▶ [THE DATA]:

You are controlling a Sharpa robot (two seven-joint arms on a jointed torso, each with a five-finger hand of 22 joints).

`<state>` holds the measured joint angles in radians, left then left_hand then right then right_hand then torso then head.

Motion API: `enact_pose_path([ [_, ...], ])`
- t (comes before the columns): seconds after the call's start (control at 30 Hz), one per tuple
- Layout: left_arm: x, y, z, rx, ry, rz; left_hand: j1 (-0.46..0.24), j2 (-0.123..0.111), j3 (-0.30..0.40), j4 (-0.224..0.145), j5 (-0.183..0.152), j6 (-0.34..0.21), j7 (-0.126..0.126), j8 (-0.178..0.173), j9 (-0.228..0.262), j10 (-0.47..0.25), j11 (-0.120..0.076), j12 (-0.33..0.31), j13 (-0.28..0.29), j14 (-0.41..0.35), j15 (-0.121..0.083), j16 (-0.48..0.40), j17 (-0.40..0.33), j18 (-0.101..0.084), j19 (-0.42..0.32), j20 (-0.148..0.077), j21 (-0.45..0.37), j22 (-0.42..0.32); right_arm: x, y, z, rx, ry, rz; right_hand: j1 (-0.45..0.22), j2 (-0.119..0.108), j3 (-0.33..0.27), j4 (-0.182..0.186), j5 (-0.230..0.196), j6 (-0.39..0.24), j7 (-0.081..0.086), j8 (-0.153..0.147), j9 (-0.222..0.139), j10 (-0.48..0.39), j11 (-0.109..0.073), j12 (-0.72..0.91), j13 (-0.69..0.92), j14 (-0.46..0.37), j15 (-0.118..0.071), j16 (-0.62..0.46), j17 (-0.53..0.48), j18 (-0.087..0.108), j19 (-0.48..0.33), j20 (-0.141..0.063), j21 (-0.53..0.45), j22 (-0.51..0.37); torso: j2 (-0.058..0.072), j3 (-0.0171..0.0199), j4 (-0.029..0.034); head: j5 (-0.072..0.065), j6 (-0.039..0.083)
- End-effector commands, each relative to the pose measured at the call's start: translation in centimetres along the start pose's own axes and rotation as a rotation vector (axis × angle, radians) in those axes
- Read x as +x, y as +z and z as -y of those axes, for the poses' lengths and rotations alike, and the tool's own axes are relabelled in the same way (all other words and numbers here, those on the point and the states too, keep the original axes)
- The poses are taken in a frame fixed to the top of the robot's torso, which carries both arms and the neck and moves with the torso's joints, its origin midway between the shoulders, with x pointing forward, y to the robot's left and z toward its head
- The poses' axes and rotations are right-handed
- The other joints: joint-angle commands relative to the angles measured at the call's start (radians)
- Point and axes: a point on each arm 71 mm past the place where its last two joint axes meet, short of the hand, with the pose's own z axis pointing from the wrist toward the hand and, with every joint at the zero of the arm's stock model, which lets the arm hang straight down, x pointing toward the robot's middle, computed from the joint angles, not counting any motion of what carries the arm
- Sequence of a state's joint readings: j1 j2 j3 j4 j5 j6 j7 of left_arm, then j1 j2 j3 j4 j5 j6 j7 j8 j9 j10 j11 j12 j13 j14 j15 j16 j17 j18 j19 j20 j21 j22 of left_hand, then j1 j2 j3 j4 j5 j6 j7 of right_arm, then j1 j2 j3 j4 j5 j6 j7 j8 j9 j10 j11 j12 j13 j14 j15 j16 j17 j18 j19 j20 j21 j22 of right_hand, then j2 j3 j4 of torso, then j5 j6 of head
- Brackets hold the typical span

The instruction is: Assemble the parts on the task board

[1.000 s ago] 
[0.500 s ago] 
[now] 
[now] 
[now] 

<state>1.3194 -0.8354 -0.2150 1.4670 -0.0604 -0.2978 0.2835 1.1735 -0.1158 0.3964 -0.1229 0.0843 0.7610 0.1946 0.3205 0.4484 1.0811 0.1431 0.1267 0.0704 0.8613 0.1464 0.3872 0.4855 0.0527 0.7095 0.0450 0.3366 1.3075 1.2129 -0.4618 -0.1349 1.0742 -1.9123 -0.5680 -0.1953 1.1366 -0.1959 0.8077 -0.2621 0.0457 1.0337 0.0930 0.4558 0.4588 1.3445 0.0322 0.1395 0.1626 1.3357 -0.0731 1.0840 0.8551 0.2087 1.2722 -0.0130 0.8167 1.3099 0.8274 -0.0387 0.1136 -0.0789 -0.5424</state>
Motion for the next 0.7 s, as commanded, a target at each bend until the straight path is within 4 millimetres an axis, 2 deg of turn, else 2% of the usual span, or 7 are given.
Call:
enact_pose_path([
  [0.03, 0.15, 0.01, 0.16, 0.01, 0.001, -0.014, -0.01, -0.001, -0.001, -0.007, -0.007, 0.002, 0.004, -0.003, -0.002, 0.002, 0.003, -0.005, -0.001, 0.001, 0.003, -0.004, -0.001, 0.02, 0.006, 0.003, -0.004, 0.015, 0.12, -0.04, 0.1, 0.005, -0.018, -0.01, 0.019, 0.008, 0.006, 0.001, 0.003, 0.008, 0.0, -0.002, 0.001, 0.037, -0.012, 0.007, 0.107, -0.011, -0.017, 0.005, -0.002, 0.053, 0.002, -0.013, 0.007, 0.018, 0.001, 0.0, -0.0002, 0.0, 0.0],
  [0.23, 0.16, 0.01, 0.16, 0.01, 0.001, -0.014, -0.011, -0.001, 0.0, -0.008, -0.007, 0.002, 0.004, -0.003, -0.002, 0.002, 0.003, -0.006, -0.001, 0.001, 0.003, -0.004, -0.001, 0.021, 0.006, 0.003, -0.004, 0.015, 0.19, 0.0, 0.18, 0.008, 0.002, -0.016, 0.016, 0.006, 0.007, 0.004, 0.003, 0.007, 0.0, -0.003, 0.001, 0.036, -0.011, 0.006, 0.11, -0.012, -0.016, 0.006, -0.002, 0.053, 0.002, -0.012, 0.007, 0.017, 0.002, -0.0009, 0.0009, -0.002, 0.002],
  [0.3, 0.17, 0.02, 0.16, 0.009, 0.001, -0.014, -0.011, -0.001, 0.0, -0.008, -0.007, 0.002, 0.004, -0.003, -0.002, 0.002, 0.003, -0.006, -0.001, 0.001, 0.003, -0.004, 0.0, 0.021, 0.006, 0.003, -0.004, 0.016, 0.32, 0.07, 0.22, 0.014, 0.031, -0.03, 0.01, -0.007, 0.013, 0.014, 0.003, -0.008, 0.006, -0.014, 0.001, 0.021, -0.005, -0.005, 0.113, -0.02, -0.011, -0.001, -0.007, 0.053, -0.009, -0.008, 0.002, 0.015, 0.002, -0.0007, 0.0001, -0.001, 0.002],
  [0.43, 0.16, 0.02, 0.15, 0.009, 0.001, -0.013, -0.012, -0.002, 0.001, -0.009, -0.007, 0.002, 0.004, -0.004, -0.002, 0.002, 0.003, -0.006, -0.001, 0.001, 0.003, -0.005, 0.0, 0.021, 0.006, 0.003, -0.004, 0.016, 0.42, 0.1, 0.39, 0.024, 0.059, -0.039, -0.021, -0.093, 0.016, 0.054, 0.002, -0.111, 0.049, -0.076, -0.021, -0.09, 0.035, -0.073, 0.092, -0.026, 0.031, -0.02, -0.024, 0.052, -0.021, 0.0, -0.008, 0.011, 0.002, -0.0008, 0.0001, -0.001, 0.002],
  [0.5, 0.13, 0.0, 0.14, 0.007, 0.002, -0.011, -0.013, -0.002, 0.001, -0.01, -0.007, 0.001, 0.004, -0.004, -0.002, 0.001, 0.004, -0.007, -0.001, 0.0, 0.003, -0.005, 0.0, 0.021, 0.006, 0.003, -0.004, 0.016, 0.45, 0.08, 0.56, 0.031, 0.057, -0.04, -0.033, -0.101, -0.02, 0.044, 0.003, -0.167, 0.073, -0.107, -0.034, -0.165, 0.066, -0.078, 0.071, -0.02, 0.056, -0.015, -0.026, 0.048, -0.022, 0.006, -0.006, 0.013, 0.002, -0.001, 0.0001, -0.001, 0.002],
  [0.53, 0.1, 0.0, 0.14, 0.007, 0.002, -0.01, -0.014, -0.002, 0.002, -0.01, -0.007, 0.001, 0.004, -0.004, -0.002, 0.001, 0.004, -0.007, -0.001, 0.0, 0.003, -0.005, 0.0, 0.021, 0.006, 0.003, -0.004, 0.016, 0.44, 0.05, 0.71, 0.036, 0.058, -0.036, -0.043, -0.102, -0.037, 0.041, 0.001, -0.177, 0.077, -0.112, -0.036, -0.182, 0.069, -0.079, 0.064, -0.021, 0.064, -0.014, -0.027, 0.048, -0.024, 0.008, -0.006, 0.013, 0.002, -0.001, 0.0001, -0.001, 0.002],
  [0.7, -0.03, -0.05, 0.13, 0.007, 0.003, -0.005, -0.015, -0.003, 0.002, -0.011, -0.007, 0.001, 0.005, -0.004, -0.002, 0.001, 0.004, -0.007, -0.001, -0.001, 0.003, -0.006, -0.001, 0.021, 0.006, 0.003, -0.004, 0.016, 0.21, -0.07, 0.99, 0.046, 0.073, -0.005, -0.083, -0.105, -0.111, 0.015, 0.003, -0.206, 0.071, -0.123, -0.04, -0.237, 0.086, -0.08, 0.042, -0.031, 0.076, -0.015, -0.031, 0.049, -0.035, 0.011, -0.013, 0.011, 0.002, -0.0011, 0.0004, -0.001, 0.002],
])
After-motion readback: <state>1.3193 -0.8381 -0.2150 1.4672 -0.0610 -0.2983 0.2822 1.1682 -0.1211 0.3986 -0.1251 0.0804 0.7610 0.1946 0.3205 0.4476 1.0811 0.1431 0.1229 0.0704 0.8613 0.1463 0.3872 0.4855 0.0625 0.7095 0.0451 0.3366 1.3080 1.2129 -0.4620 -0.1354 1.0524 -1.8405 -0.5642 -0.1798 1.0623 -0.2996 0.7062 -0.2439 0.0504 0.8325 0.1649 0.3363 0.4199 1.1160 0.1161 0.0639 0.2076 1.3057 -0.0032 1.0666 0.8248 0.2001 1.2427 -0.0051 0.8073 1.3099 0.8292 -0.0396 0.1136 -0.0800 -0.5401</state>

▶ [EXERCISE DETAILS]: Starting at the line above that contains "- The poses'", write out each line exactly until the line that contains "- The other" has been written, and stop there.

▶ [TASK SOLUTION]:
- The poses' axes and rotations are right-handed
- The other joints: joint-angle commands relative to the angles measured at the call's start (radians)

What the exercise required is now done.